- **REQUIRED WORK**
Using the line that contains "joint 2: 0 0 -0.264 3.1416" as the start, restate each line word for word through the final line of the material below, and return only those.

- **EXERCISE DATA**
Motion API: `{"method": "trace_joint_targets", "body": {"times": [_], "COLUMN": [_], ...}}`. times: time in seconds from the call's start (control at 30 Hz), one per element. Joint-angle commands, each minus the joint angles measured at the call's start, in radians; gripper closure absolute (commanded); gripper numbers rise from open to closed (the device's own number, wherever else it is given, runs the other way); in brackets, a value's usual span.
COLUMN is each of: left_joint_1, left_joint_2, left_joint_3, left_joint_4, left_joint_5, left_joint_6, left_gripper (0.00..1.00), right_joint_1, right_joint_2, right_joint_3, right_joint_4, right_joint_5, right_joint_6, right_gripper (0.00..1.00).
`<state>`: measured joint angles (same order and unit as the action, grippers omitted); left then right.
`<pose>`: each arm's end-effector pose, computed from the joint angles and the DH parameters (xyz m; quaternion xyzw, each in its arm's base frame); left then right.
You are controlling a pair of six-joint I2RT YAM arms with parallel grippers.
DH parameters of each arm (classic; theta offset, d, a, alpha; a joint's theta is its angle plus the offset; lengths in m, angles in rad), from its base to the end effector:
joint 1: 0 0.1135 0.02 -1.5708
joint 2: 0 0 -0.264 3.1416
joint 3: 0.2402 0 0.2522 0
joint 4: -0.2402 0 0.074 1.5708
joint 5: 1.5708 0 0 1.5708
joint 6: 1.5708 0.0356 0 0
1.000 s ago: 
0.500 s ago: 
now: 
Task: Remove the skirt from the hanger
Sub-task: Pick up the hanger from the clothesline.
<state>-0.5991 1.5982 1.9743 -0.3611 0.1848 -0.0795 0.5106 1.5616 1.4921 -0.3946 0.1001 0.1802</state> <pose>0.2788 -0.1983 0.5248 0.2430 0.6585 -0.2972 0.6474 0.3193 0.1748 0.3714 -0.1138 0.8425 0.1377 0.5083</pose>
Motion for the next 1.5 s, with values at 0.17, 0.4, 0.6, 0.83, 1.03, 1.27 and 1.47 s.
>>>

- **OUTPUT**
joint 2: 0 0 -0.264 3.1416
joint 3: 0.2402 0 0.2522 0
joint 4: -0.2402 0 0.074 1.5708
joint 5: 1.5708 0 0 1.5708
joint 6: 1.5708 0.0356 0 0
1.000 s ago: 
0.500 s ago: 
now: 
Task: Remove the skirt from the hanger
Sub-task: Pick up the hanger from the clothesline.
<state>-0.5991 1.5982 1.9743 -0.3611 0.1848 -0.0795 0.5106 1.5616 1.4921 -0.3946 0.1001 0.1802</state> <pose>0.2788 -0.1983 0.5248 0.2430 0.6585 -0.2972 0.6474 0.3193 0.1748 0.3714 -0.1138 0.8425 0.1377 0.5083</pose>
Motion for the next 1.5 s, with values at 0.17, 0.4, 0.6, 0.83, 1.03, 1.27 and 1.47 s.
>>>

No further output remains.